Show the lines below that contain the string "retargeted".

=== SUPPLIED MATERIAL ===

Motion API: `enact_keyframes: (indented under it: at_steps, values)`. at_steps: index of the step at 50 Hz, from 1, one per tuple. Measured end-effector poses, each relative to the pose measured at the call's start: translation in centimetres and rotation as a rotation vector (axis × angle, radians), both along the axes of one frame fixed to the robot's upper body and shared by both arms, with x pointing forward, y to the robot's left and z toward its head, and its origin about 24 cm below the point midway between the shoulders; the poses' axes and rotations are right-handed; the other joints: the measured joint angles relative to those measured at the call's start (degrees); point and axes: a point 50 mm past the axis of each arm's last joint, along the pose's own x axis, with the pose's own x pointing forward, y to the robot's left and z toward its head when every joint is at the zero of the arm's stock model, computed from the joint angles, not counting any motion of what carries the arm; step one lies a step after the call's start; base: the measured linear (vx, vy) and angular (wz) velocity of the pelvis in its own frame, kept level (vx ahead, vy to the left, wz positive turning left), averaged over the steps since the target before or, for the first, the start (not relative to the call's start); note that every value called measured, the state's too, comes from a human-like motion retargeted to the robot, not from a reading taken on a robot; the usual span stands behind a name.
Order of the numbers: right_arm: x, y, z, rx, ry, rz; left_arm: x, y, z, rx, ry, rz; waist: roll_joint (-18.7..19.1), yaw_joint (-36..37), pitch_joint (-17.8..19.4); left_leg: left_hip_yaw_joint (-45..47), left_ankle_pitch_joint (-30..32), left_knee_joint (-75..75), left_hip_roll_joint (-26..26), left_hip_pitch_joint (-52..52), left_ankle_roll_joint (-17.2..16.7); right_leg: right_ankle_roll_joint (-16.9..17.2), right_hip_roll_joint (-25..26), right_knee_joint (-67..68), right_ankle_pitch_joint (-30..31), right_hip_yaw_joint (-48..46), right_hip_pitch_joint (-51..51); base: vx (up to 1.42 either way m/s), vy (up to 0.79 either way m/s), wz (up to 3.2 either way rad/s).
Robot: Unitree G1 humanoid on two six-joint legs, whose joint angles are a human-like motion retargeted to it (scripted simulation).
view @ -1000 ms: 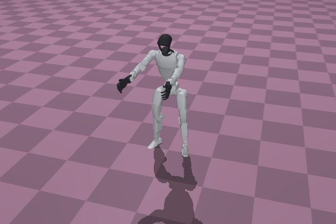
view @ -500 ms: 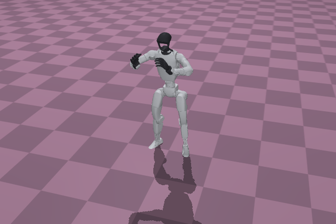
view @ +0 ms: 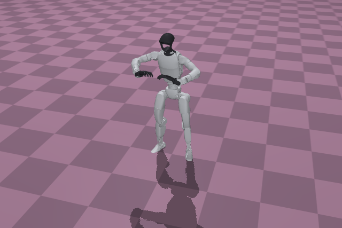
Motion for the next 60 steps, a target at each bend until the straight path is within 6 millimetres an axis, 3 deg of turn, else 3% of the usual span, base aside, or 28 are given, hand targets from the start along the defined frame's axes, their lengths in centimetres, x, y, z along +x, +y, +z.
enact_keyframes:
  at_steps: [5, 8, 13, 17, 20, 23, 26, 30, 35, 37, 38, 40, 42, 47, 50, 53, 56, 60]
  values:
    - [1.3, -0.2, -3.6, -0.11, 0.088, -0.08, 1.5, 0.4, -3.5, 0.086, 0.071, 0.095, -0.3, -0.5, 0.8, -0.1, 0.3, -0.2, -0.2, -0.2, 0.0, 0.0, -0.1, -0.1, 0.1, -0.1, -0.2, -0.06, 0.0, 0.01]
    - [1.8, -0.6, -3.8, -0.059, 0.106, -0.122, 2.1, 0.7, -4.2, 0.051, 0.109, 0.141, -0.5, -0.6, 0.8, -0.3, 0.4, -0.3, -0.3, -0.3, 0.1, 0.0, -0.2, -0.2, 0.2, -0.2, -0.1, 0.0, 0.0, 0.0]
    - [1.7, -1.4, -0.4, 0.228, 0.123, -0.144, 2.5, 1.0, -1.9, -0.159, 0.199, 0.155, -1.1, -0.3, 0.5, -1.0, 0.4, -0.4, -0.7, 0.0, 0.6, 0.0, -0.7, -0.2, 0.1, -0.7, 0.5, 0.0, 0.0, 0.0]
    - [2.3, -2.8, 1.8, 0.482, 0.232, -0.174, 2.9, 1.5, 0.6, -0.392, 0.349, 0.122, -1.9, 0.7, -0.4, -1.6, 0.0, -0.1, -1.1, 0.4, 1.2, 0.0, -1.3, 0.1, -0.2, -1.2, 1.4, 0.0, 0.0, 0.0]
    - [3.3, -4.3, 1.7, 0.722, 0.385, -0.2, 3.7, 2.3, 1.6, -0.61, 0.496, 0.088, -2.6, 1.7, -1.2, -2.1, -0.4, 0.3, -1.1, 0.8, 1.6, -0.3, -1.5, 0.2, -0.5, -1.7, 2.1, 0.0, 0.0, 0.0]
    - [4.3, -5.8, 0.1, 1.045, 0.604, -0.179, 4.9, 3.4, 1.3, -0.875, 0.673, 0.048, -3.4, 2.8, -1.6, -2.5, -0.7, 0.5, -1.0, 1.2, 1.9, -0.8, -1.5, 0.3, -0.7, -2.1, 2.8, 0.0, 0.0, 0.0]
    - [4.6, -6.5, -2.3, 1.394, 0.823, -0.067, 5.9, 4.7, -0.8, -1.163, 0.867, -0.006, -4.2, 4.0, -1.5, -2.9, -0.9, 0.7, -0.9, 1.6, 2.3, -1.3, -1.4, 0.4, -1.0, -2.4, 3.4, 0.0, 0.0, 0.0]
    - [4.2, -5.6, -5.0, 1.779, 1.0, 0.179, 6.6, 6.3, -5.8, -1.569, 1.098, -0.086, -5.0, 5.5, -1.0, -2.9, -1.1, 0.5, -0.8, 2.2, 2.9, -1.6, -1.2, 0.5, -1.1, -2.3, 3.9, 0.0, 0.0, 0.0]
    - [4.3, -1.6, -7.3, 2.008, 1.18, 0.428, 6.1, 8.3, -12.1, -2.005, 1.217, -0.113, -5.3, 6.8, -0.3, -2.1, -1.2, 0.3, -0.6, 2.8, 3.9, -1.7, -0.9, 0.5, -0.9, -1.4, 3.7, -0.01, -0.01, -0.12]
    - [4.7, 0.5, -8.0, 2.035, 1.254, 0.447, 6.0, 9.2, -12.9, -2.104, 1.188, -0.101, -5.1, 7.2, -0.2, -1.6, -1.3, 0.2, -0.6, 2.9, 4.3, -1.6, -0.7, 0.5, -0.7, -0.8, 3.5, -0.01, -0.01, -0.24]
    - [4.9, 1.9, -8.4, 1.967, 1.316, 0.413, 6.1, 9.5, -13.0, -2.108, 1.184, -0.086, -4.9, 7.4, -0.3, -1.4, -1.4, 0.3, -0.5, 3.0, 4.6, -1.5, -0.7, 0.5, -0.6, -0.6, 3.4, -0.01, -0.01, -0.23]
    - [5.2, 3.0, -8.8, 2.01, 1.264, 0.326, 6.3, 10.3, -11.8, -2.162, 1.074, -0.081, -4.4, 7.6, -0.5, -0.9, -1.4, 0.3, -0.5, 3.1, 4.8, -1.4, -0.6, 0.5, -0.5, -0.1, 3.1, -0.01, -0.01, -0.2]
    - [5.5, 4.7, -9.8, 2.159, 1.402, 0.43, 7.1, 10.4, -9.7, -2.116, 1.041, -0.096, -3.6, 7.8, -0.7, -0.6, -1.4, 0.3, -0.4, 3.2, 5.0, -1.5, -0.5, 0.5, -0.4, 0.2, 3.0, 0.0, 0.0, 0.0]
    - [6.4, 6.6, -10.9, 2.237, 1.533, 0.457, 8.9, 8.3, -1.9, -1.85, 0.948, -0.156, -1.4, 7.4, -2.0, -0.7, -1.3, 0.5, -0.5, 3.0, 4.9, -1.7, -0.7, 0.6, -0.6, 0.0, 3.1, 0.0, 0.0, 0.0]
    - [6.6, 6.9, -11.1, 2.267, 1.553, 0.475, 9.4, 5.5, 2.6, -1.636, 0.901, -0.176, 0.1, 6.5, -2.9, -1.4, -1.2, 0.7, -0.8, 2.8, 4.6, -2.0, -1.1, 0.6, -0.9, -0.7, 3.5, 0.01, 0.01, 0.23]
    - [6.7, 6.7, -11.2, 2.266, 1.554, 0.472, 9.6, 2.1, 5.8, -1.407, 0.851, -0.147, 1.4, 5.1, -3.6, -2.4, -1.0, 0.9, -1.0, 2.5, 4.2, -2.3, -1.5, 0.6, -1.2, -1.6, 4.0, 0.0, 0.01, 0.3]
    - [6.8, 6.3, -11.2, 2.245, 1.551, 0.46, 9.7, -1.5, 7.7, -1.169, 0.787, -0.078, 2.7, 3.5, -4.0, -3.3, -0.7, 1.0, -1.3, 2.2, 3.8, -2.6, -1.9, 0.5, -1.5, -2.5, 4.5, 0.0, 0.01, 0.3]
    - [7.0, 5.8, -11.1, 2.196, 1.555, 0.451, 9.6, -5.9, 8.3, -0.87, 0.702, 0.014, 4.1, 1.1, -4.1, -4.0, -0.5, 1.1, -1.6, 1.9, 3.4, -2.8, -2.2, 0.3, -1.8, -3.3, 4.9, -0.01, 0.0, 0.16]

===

ANSWER FOR THIS EXERCISE ::
Motion API: `enact_keyframes: (indented under it: at_steps, values)`. at_steps: index of the step at 50 Hz, from 1, one per tuple. Measured end-effector poses, each relative to the pose measured at the call's start: translation in centimetres and rotation as a rotation vector (axis × angle, radians), both along the axes of one frame fixed to the robot's upper body and shared by both arms, with x pointing forward, y to the robot's left and z toward its head, and its origin about 24 cm below the point midway between the shoulders; the poses' axes and rotations are right-handed; the other joints: the measured joint angles relative to those measured at the call's start (degrees); point and axes: a point 50 mm past the axis of each arm's last joint, along the pose's own x axis, with the pose's own x pointing forward, y to the robot's left and z toward its head when every joint is at the zero of the arm's stock model, computed from the joint angles, not counting any motion of what carries the arm; step one lies a step after the call's start; base: the measured linear (vx, vy) and angular (wz) velocity of the pelvis in its own frame, kept level (vx ahead, vy to the left, wz positive turning left), averaged over the steps since the target before or, for the first, the start (not relative to the call's start); note that every value called measured, the state's too, comes from a human-like motion retargeted to the robot, not from a reading taken on a robot; the usual span stands behind a name.
Robot: Unitree G1 humanoid on two six-joint legs, whose joint angles are a human-like motion retargeted to it (scripted simulation).

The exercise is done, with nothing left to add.